On Politicsweb, Phumlani Majozi, a senior fellow at African Liberty, headlined his opinion piece “Shame on Nando’s” for falling captive to “cancel culture”. He added Cliff to his list of “my national heroes”. Appeasement, then, clearly comes with its own price tag.
Of course, Nando’s is a private-enterprise company, quite entitled to advance or withdraw its sponsorships as it determines in its commercial interests, which it no doubt carefully weighed before it defunded The Burning Platform.
But the incineration of the public space is another matter entirely.

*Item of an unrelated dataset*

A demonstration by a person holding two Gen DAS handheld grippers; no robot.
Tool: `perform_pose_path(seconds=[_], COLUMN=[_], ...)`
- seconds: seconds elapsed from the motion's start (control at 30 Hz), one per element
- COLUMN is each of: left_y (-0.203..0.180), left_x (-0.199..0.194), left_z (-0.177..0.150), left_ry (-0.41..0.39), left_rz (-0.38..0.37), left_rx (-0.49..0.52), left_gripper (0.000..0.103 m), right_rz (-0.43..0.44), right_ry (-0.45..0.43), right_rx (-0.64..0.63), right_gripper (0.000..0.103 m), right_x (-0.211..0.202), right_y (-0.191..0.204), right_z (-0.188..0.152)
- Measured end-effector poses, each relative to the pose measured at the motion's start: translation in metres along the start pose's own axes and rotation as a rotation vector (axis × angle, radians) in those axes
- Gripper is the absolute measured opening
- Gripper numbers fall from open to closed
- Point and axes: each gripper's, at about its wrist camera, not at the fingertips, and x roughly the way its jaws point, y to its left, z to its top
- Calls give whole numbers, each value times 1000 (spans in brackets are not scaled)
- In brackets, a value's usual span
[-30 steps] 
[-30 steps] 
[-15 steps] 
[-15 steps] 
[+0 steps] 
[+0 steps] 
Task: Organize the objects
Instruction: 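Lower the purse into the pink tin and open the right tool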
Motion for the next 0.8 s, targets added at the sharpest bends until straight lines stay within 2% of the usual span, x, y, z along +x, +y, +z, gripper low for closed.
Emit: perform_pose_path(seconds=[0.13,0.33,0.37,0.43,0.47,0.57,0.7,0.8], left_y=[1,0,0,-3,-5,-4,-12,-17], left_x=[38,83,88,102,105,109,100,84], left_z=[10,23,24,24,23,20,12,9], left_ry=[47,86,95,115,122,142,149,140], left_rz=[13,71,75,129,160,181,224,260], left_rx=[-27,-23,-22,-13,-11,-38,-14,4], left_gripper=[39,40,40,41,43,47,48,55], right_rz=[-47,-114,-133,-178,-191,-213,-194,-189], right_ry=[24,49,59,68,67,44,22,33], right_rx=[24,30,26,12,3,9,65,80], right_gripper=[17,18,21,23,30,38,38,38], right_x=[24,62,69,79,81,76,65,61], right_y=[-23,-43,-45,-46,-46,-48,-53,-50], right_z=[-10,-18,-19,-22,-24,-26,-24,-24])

Since I cut my free-speech teeth in the cauldron of Wits University debates a long time ago, I found a recent update of how universities, with other bastions of civil society, should position themselves in the treacherous waters of demanded conformity, stifling political correctness and the new right not to be offended.
In 2016, Robert Zimmer was president of the University of Chicago, situated not far from the site of the Skokie march.
He wrote a welcome letter to new students there couched with a warning: “Our commitment to academic freedom means we do not … cancel invited speakers because their topics might prove controversial, and we do not condone the creation of intellectual ‘safe spaces’ where individuals can retreat from ideas and perspectives at odds with their own.”
This sort of intellectual toughness is one reason Zimmer’s university has produced no fewer than 90 Nobel prize-winners in its storied history.
The example might be worth emulating if we want to build a country of new achievers, not just a roll-call of victims.
Leon, a former leader of the opposition, now chairs Resolve Communications.